_EXERCISE_: Determine how many lines in the listing contain the string "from". Only that number goes in the answer.
◇ ◇ ◇
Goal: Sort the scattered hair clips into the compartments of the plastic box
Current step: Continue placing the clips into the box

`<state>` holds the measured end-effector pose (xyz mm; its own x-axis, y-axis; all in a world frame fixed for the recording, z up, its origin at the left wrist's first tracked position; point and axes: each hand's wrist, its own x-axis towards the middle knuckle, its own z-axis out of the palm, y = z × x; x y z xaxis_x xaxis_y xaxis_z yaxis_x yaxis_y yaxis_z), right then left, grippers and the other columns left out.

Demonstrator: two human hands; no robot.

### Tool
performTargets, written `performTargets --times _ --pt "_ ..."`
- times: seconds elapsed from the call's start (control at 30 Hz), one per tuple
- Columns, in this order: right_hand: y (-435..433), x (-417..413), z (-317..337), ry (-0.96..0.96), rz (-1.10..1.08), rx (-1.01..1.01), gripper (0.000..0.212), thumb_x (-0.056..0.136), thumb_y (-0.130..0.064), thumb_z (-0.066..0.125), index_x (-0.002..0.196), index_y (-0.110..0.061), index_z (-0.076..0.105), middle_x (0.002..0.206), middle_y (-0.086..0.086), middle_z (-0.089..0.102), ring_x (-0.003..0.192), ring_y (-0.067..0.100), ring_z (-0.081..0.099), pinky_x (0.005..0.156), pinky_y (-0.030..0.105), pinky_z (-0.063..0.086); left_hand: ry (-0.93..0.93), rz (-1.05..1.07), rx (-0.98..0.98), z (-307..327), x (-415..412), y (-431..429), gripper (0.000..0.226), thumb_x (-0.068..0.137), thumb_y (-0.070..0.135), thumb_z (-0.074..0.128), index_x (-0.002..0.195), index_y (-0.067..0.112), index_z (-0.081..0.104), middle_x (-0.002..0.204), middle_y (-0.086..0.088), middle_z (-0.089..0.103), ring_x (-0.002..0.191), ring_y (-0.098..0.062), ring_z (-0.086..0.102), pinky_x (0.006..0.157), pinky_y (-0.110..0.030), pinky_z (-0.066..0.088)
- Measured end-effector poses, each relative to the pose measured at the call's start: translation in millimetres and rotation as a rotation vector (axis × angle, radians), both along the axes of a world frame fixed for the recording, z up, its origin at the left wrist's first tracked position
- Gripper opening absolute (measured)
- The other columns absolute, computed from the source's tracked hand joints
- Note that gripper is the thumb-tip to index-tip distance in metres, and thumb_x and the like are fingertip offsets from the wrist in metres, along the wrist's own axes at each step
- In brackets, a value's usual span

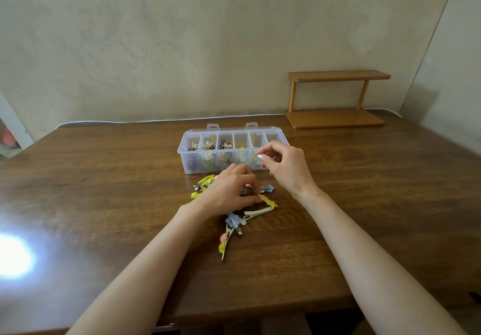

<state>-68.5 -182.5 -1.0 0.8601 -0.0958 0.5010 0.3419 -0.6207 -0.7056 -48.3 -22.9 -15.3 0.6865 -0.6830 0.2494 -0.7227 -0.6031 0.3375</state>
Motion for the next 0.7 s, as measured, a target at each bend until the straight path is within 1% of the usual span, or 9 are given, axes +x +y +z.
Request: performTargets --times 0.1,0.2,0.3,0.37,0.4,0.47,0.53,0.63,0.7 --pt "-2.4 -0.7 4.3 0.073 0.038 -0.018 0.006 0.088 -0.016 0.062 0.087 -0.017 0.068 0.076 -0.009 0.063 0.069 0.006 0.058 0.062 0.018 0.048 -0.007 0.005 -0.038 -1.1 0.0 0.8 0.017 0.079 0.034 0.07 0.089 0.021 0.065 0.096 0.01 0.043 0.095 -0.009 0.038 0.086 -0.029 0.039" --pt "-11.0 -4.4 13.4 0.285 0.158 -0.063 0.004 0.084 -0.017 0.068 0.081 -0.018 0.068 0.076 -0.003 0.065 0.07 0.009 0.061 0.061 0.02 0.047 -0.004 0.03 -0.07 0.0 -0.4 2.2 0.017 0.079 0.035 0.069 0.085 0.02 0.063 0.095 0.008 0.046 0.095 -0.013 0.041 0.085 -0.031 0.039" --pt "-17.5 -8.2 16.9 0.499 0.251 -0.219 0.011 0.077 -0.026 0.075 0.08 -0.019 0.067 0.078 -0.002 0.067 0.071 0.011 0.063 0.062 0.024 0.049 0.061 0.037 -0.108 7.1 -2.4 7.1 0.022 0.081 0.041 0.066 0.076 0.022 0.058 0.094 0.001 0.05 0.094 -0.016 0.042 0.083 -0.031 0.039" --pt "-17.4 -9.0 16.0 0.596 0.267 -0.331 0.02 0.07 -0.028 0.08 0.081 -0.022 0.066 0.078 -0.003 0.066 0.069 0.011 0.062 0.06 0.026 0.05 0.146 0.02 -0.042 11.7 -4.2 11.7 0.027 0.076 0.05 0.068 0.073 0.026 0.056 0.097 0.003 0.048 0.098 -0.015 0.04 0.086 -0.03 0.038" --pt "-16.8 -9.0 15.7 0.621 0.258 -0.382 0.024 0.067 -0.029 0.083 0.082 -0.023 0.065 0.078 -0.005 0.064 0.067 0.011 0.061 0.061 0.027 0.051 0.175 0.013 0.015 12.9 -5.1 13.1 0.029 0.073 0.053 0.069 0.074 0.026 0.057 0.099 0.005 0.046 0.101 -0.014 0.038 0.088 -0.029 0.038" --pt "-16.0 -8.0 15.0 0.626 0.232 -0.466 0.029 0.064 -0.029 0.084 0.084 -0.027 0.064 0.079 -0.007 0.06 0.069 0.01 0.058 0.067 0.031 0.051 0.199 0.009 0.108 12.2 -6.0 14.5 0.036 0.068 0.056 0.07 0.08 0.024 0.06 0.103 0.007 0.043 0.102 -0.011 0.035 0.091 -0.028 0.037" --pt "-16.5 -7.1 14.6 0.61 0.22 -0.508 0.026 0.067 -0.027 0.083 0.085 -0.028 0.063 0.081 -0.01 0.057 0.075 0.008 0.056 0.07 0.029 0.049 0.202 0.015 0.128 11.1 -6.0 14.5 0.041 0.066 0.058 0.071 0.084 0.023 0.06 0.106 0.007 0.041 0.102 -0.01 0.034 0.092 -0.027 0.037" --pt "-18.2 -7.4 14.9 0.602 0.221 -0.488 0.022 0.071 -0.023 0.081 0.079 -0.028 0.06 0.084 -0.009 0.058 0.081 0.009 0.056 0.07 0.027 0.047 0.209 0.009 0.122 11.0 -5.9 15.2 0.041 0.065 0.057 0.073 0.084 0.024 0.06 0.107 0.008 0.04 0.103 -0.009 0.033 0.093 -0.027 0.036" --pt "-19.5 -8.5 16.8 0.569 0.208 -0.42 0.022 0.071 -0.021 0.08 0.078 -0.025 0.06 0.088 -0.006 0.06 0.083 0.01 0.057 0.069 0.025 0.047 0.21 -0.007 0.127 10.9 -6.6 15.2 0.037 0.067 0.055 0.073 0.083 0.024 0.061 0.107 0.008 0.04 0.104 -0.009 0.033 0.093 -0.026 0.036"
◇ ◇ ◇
_ANSWER SECTION_: 3